August 30, 2014
Analysts buy Fábrega’s C. Bank reserves estimate
Analysts agree with Central Bank estimates of a US$28 billion balance
No major changes are expected during the second semester on the Central Bank’s international reserves, which would end 2014 at an average US$28 billion, a figure mentioned this week by head of the Bank Juan Carlos Fábrega and agreed by analysts. The estimation is close to the current balance of US$28.546 billion, a factor that implies the Bank’s objective won’t be to accumulate reserves but rather to manage them.
As May came to an end, the Central Bank closed two straight months with growths on its international reserves. A total US$326 billion (1.15 percent) was added to the reserves last month, while in April a US$1.213 (4.5 percent) growth was registered. Nevertheless, there’s still a negative balance for 2014 with a US$2.053 billion (6.71 percent) drop.
“After January’s steep drop, the Central Bank reached a monetary equilibrium and its international reserves stabilized thanks to the dollars brought in by grain exporters,” Marina Dal Pogetto, partner at Bein consultancy, told the Herald. “The objective will be to manage reserves throughout the year and end at a similar level. We see reserves at US$27 billion in December.”
The growth registered in April and May can be explained by the current harvest season that provides the Central Bank with an average US$170 million per day. So far this year US$10.16 billion have been brought in, five percent more than the same period last year, according to the CIARA and CEC export chambers.
“We agree with Fábrega’s estimations as we also see the reserves end the year at US$28 billion. It’s a reasonable level,” Juan Pablo Ronderos, head of Business Development at Abeceb, told the Herald. “There will be a stable scenario if an equilibrium can be achieved between interest rates and inflation.”

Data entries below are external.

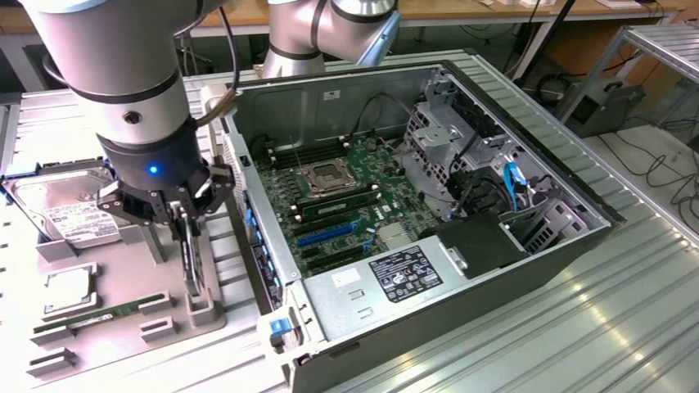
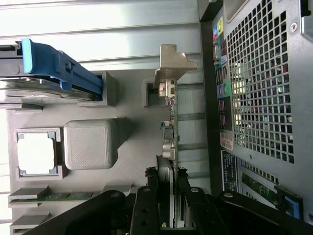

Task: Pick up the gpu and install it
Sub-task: 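Pick up the gpu and move the gpu toward the slot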

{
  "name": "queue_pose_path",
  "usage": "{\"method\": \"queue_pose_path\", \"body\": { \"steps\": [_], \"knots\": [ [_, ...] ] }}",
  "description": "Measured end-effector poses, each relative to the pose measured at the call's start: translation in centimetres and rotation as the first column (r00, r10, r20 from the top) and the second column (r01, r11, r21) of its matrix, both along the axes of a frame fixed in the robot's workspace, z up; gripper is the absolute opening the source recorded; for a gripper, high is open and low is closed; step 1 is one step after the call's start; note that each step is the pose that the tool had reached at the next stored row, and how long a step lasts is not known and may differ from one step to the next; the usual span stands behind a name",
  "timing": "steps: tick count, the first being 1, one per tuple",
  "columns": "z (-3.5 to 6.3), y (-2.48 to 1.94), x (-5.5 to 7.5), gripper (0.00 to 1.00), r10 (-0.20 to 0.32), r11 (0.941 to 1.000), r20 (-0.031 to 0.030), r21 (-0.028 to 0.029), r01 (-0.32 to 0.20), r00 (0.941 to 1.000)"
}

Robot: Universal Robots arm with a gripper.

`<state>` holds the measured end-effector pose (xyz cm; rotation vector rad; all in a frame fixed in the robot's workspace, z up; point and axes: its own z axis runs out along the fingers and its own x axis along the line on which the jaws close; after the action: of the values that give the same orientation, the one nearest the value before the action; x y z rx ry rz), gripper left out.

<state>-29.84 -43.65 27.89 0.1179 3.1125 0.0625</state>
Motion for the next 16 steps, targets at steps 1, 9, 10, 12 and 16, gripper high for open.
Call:
{"method": "queue_pose_path", "body": {
  "steps": [1,9,10,12,16],
  "knots": [
    [0.06,0.0,0.0,0.26,0.0,1.0,0.0,0.0,0.0,1.0],
    [0.45,0.0,0.0,0.26,0.0,1.0,0.0001,0.0,0.0,1.0],
    [0.47,0.01,0.0,0.26,0.0,1.0,0.0002,0.0002,0.0,1.0],
    [0.51,0.01,0.0,0.26,0.0,1.0,0.0001,0.0002,0.0,1.0],
    [0.66,0.0,0.0,0.26,0.0,1.0,0.0001,0.0,0.0,1.0]
  ]
}}
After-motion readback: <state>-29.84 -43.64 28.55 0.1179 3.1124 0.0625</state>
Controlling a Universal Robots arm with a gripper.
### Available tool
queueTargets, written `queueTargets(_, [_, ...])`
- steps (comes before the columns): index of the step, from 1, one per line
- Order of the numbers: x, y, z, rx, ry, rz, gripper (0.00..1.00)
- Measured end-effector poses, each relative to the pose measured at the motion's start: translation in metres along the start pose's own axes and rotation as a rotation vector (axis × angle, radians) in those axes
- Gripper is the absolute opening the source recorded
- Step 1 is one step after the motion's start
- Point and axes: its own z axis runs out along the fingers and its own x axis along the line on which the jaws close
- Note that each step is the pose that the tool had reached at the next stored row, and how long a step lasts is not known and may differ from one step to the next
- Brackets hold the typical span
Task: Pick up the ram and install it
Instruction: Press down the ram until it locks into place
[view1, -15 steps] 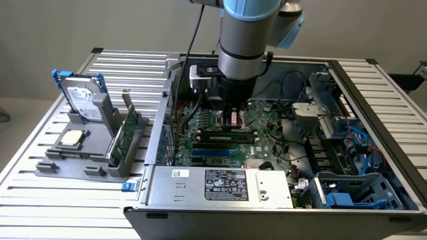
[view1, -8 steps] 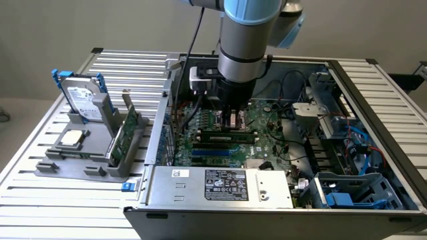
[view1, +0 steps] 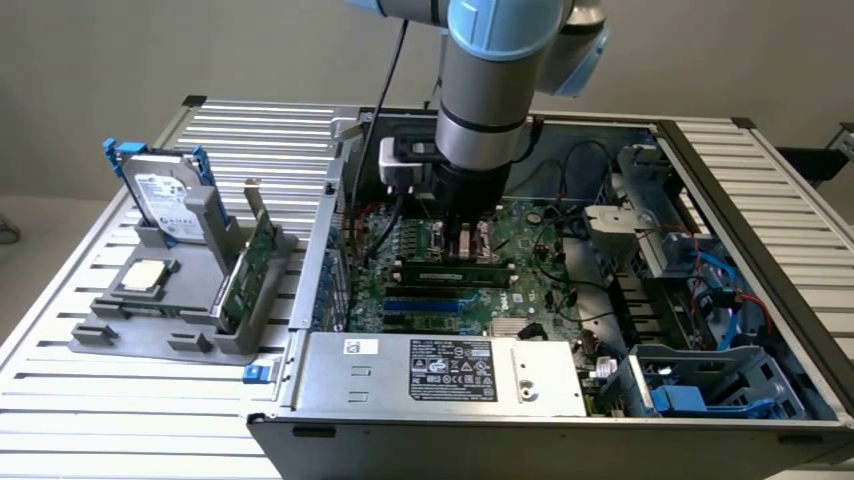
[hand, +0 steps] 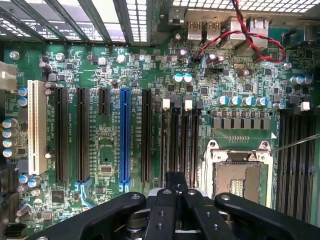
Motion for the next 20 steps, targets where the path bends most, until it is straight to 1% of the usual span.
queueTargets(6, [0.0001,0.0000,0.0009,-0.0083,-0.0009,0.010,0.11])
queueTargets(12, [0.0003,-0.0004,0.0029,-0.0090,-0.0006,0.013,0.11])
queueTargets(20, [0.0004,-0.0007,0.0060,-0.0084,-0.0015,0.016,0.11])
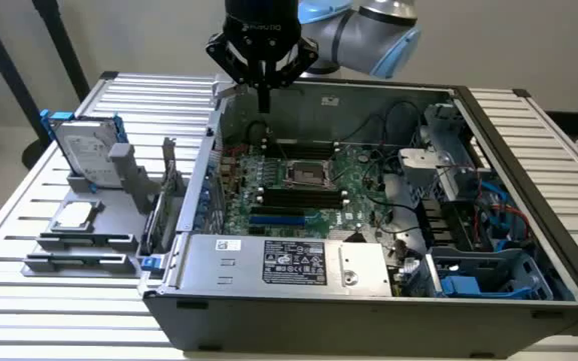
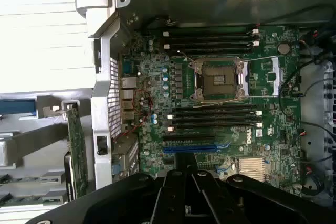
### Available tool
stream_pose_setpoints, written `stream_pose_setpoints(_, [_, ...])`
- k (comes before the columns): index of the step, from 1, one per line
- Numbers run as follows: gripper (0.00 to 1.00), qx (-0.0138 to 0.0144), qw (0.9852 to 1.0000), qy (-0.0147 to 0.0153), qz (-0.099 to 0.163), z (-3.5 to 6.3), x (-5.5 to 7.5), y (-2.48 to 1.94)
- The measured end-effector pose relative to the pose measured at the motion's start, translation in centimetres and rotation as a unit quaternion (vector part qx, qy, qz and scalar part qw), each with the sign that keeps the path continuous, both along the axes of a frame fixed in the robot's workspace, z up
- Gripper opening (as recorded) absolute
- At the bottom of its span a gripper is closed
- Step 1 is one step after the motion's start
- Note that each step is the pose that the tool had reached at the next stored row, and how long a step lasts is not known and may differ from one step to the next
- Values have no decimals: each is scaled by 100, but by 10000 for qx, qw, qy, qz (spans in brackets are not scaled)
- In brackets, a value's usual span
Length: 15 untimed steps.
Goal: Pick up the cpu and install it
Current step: 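Reach for the cpu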
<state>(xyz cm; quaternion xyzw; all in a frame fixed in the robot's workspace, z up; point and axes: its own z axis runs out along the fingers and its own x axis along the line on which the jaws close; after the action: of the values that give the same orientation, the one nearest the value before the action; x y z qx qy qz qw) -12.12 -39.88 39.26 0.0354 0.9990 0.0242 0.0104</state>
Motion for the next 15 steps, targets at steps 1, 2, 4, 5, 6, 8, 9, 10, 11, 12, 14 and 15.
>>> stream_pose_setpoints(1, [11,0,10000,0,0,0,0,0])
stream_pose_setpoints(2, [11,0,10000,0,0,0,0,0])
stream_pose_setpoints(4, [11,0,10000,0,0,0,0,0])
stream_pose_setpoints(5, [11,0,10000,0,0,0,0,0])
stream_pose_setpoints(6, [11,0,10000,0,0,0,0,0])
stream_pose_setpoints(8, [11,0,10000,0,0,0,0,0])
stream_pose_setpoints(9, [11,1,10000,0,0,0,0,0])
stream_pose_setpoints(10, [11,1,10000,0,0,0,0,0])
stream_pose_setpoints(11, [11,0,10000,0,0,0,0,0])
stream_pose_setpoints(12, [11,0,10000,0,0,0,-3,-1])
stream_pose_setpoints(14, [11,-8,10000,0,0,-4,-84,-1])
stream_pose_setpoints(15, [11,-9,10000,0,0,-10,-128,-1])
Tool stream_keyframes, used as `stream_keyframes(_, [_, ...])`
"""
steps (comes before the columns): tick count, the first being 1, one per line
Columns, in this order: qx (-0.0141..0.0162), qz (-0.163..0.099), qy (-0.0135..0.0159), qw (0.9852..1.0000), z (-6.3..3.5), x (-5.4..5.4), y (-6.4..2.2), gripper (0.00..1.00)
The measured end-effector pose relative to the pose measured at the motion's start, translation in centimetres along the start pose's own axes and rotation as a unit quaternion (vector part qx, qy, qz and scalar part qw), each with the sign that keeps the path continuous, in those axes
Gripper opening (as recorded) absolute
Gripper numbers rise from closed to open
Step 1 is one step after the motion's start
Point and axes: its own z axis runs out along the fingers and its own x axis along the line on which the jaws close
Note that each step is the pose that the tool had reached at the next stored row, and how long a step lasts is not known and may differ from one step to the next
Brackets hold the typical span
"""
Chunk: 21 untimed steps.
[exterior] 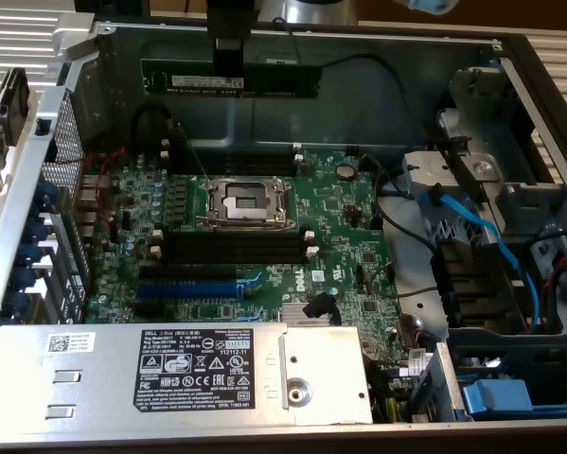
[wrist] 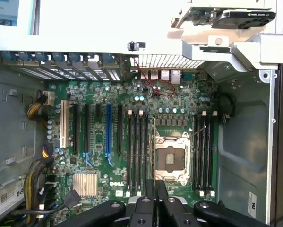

Even though the harvest season was expected to end in July, the current rain that has been seen in many provinces could extend it another month or two, allowing the Central Bank to still have dollars for a longer period. A total US$29 billion are expected to be brought in this year, a figure 25 percent higher than in 2013. Only a third of the harvest has been sold, according to Fábrega.
“The reserves will probably be stable on the next few months as the harvest season is still going on. The current level works well but the problem will be to maintain it without affecting economic growth,” Andrés Asiaín, director of the Centre of Economic and Social Studies of Scalabrini Ortiz (CESO), told the Herald. “The government should look closer to the smuggling done by grain exporters. If controlled, it could lead to more dollars for the Central Bank.
While the harvest brings plenty of dollars to widen the reserves, several factors that used to make them drop were controlled and are no longer a problem for the Central Bank. The outflow of dollars for tourism dropped 32 percent in the first quarter of the year, going from US$2.82 billion in 2013 to US$1.92 billion this year. In 2013 the total outflow was US$8.70 billion and this year it wouldn’t exceed US$5 billion.
Trips to be done in the future but paid in advance, the increment of the surcharge for tourism from 20 to 35 percent, January’s 21 percent devaluation (which makes trips and purchases outside the country more expensive), and the possibility of buying dollars for savings were some of the reasons seen by the Central Bank on its quarterly report.
A drop in the outflow of dollars for the vehicle sector was also registered in the first quarter due to the lower sales. While last year it was one of the sector most responsible of the drop in reserves with an outflow of US$9 billion, so far this year there has been an outflow of US$1 billion. “It’s the lowest figure since the first quarter of 2010,” the Central Bank explained.
On the other hand, a record level of energy imports was registered in the first quarter and it will be one of the major challenges for the reserves on the upcoming months. Energy import payments rose 33 percent in the first three months of the year, going from US$2.20 in 2013 to US$2.93 billion this year. But the high figure could respond to the payments in advance done by the Central Bank in order to have a more stable rest of the year when the harvest season ends, something rumoured on the past few days.
“The strategy of the Central Bank was to make some debt and energy payments in advance so to have a more relaxed second semester with the harvest season gone and a larger demand of energy because of winter’s low temperatures,” Alejandro Robba, pro-government economist and director of Economics at the Moreno National University, told the Herald. “It’s a way of giving markets more certainties about the reserves trend.”